La situazione si è ulteriormente complicata negli ultimi giorni. Aspiration è infatti fallita e il co-fondatore Joe Sanberg è stato recentemente condannato a 14 anni di carcere dopo essersi dichiarato colpevole di due capi d’accusa per frode telematica.

Silver: “Le decisioni saranno basate sui fatti”

Alla domanda se gli ultimi sviluppi legati ad Aspiration possano influenzare il giudizio finale della NBA, Silver ha ribadito che la lega non prenderà decisioni basandosi sulle percezioni esterne.

Leggo e sento continuamente opinioni su quello che sarebbe successo o non sarebbe successo. Il mio compito non è seguire le percezioni, ma i fatti

Adam Silver

Il commissioner ha spiegato che sarà lo studio legale indipendente a presentare le proprie conclusioni. Successivamente toccherà alla NBA valutare se esistano motivi per applicare eventuali sanzioni.

Ci sono due processi separati: prima vengono accertati i fatti, poi si decide se sia necessario adottare dei provvedimenti

Adam Silver

La NBA dichiara guerra al tanking

Durante l’incontro con i media, Silver ha affrontato anche il tema del tanking, una pratica che negli ultimi anni ha coinvolto sempre più squadre alla ricerca di migliori scelte al Draft.

La scorsa settimana il Board of Governors ha approvato le modifiche proposte dal commissioner al sistema della lotteria Draft proprio per limitare questo fenomeno.

Secondo Silver, il problema non è nuovo, ma la rapidità con cui è diventato una strategia accettata all’interno della lega ha sorpreso molti.

Quest’anno sembrava che circa un terzo della lega stesse rispondendo a incentivi che rendevano conveniente scendere in fondo alla classifica

Adam Silver

Una situazione favorita anche dalla convinzione diffusa che il Draft NBA 2026 presenti una classe particolarmente ricca di talenti.

Espansione NBA: Seattle e Las Vegas restano le favorite

Silver ha poi confermato che la lega continua a lavorare sul progetto di espansione.

Le città maggiormente coinvolte restano Seattle e Las Vegas, con diversi gruppi interessati all’acquisto di una futura franchigia.

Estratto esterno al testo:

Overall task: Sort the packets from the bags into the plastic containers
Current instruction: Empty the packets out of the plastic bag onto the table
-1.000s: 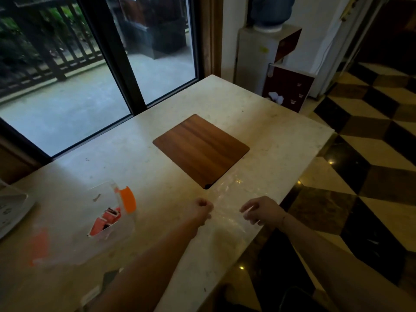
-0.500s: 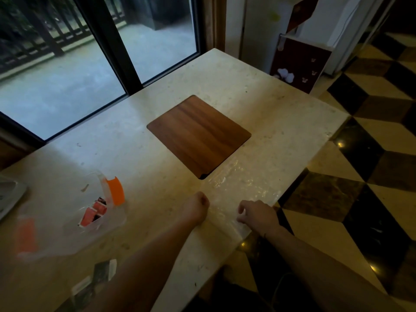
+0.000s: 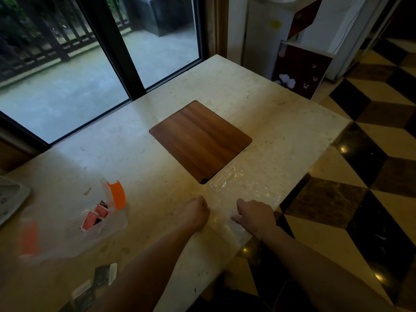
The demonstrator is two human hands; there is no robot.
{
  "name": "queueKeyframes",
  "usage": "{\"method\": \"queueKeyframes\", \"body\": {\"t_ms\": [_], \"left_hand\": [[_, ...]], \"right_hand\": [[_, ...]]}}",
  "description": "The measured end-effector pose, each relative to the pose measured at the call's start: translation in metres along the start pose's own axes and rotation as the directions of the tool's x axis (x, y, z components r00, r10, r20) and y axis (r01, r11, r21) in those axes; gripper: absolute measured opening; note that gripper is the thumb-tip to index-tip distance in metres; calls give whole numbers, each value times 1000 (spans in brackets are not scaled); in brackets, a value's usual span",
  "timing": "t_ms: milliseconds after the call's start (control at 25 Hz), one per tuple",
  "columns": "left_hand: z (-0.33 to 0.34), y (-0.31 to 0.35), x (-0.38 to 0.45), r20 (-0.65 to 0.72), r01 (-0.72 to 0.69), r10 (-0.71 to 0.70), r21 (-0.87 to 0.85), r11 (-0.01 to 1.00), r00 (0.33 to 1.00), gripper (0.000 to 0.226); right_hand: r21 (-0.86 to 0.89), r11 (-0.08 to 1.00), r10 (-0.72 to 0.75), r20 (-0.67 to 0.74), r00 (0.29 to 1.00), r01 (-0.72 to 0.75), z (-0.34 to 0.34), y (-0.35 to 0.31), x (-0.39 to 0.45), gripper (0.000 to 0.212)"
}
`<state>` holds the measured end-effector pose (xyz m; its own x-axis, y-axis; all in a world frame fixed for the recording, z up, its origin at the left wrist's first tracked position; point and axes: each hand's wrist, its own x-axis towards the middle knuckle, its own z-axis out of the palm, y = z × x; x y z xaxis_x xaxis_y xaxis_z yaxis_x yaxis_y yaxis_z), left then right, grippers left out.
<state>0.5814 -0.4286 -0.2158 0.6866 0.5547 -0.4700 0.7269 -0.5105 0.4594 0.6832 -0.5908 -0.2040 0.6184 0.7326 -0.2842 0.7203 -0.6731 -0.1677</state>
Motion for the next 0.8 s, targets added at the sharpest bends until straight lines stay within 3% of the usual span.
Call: {"method": "queueKeyframes", "body": {"t_ms": [160,440,600,800], "left_hand": [[-18,-5,-12,-75,-70,76,82,994,994,32],[-77,-41,-37,-286,-144,240,319,937,928,60],[-111,-83,-69,-408,-75,239,380,922,881,68],[-143,-157,-129,-556,80,126,332,940,822,71]], "right_hand": [[-1,999,-42,-124,991,42,-16,-6,2,39],[-111,982,-172,-214,962,151,-55,-36,34,70],[-167,959,-263,-218,940,230,-77,-89,45,77],[-181,903,-425,-240,873,390,-83,-170,38,77]]}}
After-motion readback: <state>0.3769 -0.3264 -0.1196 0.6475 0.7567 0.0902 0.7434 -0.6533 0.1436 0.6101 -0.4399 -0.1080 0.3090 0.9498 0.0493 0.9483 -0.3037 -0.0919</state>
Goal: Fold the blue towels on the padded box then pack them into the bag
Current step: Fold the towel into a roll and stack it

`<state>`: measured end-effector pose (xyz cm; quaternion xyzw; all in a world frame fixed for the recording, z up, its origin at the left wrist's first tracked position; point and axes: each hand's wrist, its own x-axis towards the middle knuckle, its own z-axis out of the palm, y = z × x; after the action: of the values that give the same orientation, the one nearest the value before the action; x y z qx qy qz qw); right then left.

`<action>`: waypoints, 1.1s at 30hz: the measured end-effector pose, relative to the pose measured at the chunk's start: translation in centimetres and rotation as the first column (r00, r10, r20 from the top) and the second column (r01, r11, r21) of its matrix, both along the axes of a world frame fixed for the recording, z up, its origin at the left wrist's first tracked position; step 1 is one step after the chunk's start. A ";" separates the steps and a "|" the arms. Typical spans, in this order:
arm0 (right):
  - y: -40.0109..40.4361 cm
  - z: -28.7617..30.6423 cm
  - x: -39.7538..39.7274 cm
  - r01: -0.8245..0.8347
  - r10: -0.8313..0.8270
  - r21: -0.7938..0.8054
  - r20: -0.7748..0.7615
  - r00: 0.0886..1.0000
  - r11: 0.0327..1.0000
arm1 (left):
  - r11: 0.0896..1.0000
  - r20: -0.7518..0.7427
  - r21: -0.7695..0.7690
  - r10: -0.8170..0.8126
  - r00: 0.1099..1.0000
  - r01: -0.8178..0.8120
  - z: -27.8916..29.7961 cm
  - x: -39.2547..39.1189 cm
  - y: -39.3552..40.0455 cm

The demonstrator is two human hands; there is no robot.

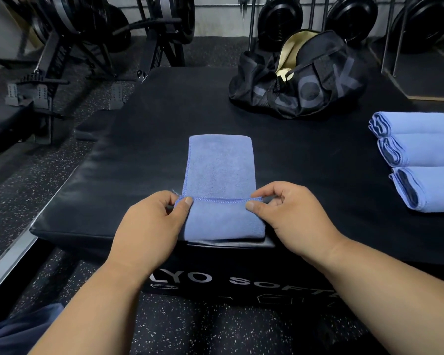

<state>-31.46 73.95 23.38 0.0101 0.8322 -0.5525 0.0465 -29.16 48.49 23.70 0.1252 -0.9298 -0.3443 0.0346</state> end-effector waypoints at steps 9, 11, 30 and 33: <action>-0.2 -0.5 0.1 -0.045 0.048 0.129 -0.017 0.999 0.991 | 0.993 -0.052 -0.026 0.115 0.992 -0.116 0.7 -0.1 -0.4; -0.3 -0.5 0.2 -0.045 0.048 0.143 -0.020 0.999 0.989 | 0.994 -0.182 -0.096 0.039 0.983 -0.057 1.2 0.3 -0.2; 0.1 -2.8 2.1 -0.221 0.558 0.684 -0.319 0.766 0.695 | 0.704 0.105 -0.463 -0.560 0.822 0.539 -2.3 2.4 2.2; 0.7 -2.7 1.8 -0.238 0.555 0.696 -0.270 0.787 0.677 | 0.718 0.094 -0.431 -0.567 0.818 0.547 -2.3 2.0 1.3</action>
<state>-29.65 74.69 20.70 -0.2929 0.9337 -0.2030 -0.0357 -27.13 49.80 21.41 -0.1791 -0.9759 -0.1227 -0.0223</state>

Il commissioner ha comunque precisato che non esiste ancora alcuna decisione definitiva.

Le discussioni proseguono. Non è scontato che ci sarà un’espansione in una sola città o in entrambe, ma prevediamo che il Board of Governors prenda una decisione entro la fine del 2026

Adam Silver

Nuova lega NBA in Europa: obiettivo 2027

Tra gli argomenti più interessanti affrontati da Silver c’è stato anche il progetto della futura lega NBA europea.

La struttura prevista sarebbe composta da 16 squadre: 12 franchigie permanenti e quattro posti accessibili tramite qualificazione ad altri club europei.

L’NBA continua inoltre il dialogo con EuroLeague nel tentativo di trovare una forma di collaborazione.

La struttura è già definita. Stiamo parlando con potenziali proprietari e con alcune società già presenti nel basket europeo. Speriamo di trovare un modo per integrare il progetto con l’EuroLeague, ma andremo avanti in ogni caso

Adam Silver

L’obiettivo resta quello di lanciare la competizione nella stagione 2027-28, aprendo una nuova fase per il basket europeo sotto l’influenza diretta della NBA.